The river, as it did in 1993 and 1973 and years before, co-starred in an epic.
On a dry summer evening, it would take a good 40 minutes to walk the 2 1/2 miles of cropland that separate Highway 79 in Foley from the Mississippi. These days, getting across takes a boat.
The nearly incomprehensible volume of water moving downstream is a ferocious test of heart and engineering alike.
Losses are chalked up one at a time. But there are occasional wins: Upstream in Clarksville, a wall of sandbags protects Sunfire Pottery, the Howard Street Dance Studio and the dream of a reborn river town. Around the clock, shopkeepers joined neighbors and inmates from nine prisons to defend the town as friends brought supper and homemade pie.

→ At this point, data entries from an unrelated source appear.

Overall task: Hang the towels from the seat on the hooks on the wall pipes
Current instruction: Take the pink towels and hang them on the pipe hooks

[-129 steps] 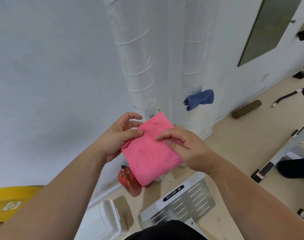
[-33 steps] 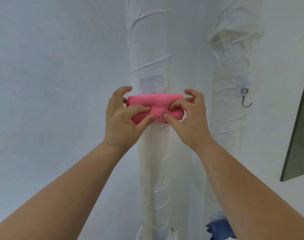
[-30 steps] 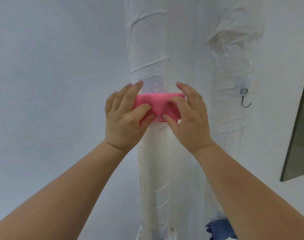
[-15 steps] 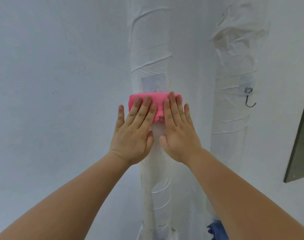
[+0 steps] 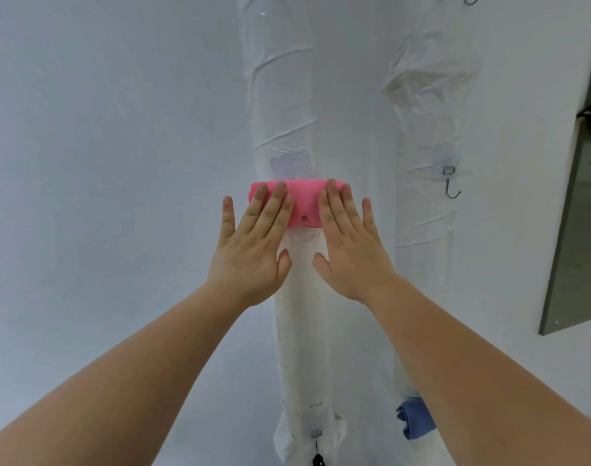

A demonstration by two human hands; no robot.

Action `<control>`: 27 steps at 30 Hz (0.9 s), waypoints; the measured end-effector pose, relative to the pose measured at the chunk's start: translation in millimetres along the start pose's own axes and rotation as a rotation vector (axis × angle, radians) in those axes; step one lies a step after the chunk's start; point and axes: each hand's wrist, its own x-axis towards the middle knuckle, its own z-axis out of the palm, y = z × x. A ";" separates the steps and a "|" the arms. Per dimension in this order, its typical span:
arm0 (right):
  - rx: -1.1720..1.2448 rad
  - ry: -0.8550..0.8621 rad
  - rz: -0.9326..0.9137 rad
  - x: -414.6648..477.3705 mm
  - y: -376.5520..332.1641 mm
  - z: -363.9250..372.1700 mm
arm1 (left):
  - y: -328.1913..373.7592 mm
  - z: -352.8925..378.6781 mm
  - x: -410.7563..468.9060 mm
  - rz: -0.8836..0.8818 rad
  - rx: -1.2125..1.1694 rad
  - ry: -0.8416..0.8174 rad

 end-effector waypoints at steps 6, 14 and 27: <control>0.024 -0.045 0.101 -25.6 -22.2 -26.7 | 1.1 -30.4 -26.7 -0.072 -0.077 -0.034; 0.016 -0.143 0.261 -88.5 -75.4 -47.9 | 9.4 -45.8 -91.3 -0.063 -0.397 -0.096; -0.096 -0.629 0.927 -364.5 -208.7 -96.0 | 101.7 -59.6 -277.8 0.351 -0.861 -0.573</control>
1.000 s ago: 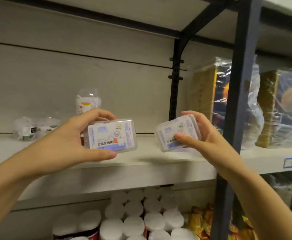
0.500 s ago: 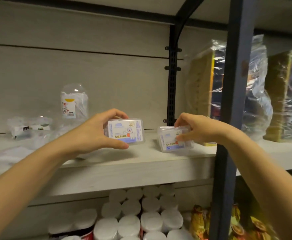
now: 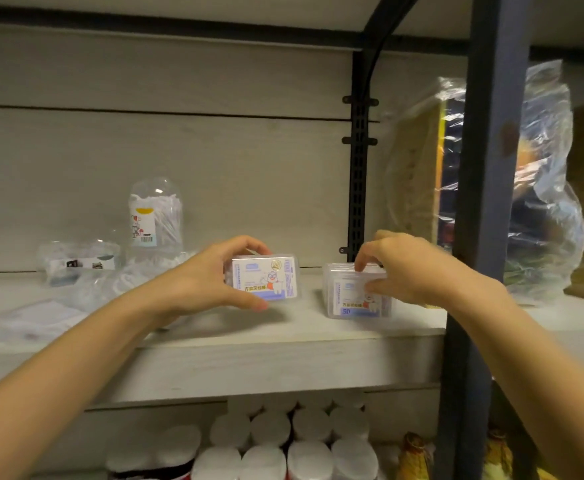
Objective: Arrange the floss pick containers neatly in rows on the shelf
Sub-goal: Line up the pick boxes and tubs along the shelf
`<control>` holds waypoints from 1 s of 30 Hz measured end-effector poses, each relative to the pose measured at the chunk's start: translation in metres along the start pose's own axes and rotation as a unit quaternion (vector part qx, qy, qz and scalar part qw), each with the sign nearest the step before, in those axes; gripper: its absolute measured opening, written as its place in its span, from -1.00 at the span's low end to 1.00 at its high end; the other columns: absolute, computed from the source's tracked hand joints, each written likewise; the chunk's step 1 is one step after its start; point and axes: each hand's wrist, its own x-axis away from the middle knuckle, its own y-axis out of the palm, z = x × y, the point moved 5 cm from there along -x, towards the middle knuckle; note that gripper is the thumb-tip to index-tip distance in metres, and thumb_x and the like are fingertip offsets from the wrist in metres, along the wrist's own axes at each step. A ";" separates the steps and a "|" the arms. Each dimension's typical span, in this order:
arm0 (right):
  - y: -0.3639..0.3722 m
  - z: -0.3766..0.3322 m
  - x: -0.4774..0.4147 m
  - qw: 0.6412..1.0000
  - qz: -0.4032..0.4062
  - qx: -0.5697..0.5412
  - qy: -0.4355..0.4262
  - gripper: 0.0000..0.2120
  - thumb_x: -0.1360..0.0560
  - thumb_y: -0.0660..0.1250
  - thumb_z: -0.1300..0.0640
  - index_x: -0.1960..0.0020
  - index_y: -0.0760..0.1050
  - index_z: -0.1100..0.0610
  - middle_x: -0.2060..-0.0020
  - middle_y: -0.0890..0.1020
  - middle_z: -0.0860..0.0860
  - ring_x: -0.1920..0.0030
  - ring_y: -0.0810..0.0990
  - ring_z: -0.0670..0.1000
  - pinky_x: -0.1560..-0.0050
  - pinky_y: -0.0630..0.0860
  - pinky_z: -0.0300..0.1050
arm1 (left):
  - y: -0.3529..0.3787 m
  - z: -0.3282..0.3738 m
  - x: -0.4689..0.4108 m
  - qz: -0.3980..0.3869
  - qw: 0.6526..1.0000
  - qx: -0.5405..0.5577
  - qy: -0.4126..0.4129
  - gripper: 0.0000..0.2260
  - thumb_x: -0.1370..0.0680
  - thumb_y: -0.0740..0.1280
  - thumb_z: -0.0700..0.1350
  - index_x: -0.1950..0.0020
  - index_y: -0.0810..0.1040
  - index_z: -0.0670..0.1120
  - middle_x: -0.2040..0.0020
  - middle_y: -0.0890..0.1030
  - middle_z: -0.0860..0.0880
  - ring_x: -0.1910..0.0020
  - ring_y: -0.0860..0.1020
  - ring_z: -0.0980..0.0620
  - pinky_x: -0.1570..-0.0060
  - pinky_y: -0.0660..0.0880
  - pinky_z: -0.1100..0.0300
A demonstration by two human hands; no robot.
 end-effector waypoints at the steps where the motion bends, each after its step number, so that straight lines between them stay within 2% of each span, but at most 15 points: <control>1: -0.007 -0.004 0.000 0.999 0.029 -0.030 -0.023 -0.69 -0.49 0.31 0.02 -0.23 0.45 -0.01 -0.21 0.46 -0.03 -0.15 0.49 0.02 -0.15 0.50 0.02 | 0.000 -0.001 -0.002 -0.005 1.000 -0.007 0.002 -0.51 -0.30 0.52 -0.32 -0.13 0.48 0.01 -0.02 0.59 0.07 0.16 0.59 0.25 0.13 0.50 0.39; 3: -0.023 -0.020 -0.005 0.986 0.066 -0.124 -0.084 -0.65 -0.50 0.26 -0.07 -0.26 0.44 -0.04 -0.23 0.47 -0.08 -0.16 0.48 -0.06 -0.19 0.47 -0.06 | 0.000 -0.001 -0.007 -0.021 1.000 -0.016 0.009 -0.50 -0.30 0.53 -0.30 -0.13 0.48 0.03 -0.05 0.59 0.06 0.09 0.58 0.20 0.07 0.50 0.33; 6: -0.029 -0.049 -0.021 0.966 0.018 -0.206 -0.154 -0.55 -0.50 0.25 -0.09 -0.35 0.38 0.02 -0.27 0.50 -0.08 -0.20 0.49 -0.09 -0.22 0.43 -0.14 | 0.002 0.002 -0.018 -0.052 0.998 -0.001 0.020 -0.47 -0.31 0.52 -0.32 -0.19 0.46 -0.02 -0.10 0.56 -0.02 0.04 0.57 0.16 0.02 0.52 0.28; 10: -0.018 -0.062 -0.049 0.974 -0.024 -0.155 -0.165 -0.65 -0.46 0.36 -0.01 -0.23 0.51 0.05 -0.10 0.64 -0.01 -0.03 0.59 -0.02 -0.14 0.50 -0.07 | 0.006 0.003 -0.033 -0.054 0.998 -0.007 0.030 -0.49 -0.34 0.49 -0.34 -0.21 0.40 -0.09 -0.01 0.54 0.03 0.12 0.55 0.20 0.09 0.52 0.35; 12: -0.014 -0.057 -0.062 0.978 -0.027 -0.143 -0.153 -0.66 -0.44 0.39 0.01 -0.19 0.54 0.06 -0.07 0.65 -0.01 0.00 0.59 -0.02 -0.12 0.51 -0.06 | 0.004 -0.004 -0.042 -0.042 0.999 -0.020 0.018 -0.56 -0.41 0.45 -0.29 -0.21 0.38 -0.09 -0.03 0.53 -0.04 0.09 0.53 0.12 0.05 0.50 0.29; 15: -0.005 -0.050 -0.076 0.980 -0.047 -0.132 -0.142 -0.67 -0.45 0.39 0.05 -0.19 0.55 0.08 -0.06 0.65 0.00 0.04 0.56 -0.05 -0.03 0.46 -0.19 | -0.005 -0.012 -0.052 -0.022 0.997 -0.078 0.003 -0.71 -0.52 0.34 -0.23 -0.22 0.42 -0.12 -0.08 0.49 -0.10 0.02 0.45 0.06 -0.06 0.43 0.22; 17: 0.004 -0.050 -0.081 0.980 -0.058 -0.128 -0.142 -0.68 -0.46 0.38 0.08 -0.20 0.54 0.09 -0.07 0.64 0.00 0.06 0.54 -0.08 0.00 0.41 -0.24 | -0.004 -0.016 -0.058 -0.033 0.992 -0.125 0.000 -0.74 -0.54 0.30 -0.22 -0.22 0.45 -0.17 -0.12 0.51 -0.10 0.01 0.45 0.04 0.01 0.43 0.33; 19: 0.014 -0.050 -0.086 0.981 -0.064 -0.123 -0.137 -0.67 -0.47 0.37 0.11 -0.23 0.52 0.09 -0.10 0.63 0.01 0.06 0.52 -0.09 -0.05 0.43 -0.22 | 0.000 -0.021 -0.063 -0.042 0.986 -0.160 -0.006 -0.75 -0.55 0.27 -0.24 -0.23 0.46 -0.22 -0.15 0.53 -0.13 0.02 0.46 0.05 0.17 0.40 0.51; 21: 0.023 -0.049 -0.089 0.982 -0.071 -0.120 -0.131 -0.66 -0.46 0.37 0.14 -0.24 0.51 0.10 -0.12 0.62 0.01 0.05 0.51 -0.08 -0.10 0.44 -0.20 | 0.003 -0.026 -0.069 -0.046 0.980 -0.191 -0.011 -0.75 -0.55 0.27 -0.25 -0.22 0.46 -0.23 -0.17 0.53 -0.16 0.03 0.46 0.05 0.22 0.38 0.55; 26: 0.032 -0.050 -0.094 0.983 -0.073 -0.106 -0.130 -0.67 -0.48 0.34 0.14 -0.25 0.51 0.08 -0.13 0.62 0.01 0.04 0.53 -0.07 -0.12 0.46 -0.17 | 0.006 -0.034 -0.075 -0.050 0.971 -0.235 -0.013 -0.77 -0.56 0.24 -0.25 -0.21 0.47 -0.22 -0.19 0.54 -0.17 0.04 0.47 0.03 0.09 0.40 0.34; 30: 0.033 -0.051 -0.093 0.983 -0.092 -0.094 -0.126 -0.66 -0.52 0.29 0.14 -0.29 0.47 0.07 -0.19 0.59 0.01 -0.12 0.55 0.00 -0.19 0.44 -0.12 | 0.007 -0.034 -0.074 -0.057 0.964 -0.258 -0.019 -0.76 -0.57 0.21 -0.24 -0.23 0.45 -0.20 -0.22 0.52 -0.16 0.00 0.47 0.01 -0.04 0.40 0.24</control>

Clarksville's unpaid mayor, Jo Anne Smiley, overseeing a staff of zero because all four city workers had quit, began the flood season by studying sandbagging techniques on the Internet. The retired chorus teacher said: "I didn't know what to do. I just did what intuition said."
Far north of Foley, in Cedar Rapids, Iowa, where the waters are mercifully receding, Michael Papich intends to swab and rebuild his sodden funeral home in Czech Village, a working-class neighborhood.
Muck that reeked of old riverbed caked the floors, banisters and a 1934 embalming table. A photograph of the founder lay on the floor in a heavy gilded frame. The jumble of caskets, lamps and chairs made it seem to Papich "as if this was a big washing machine."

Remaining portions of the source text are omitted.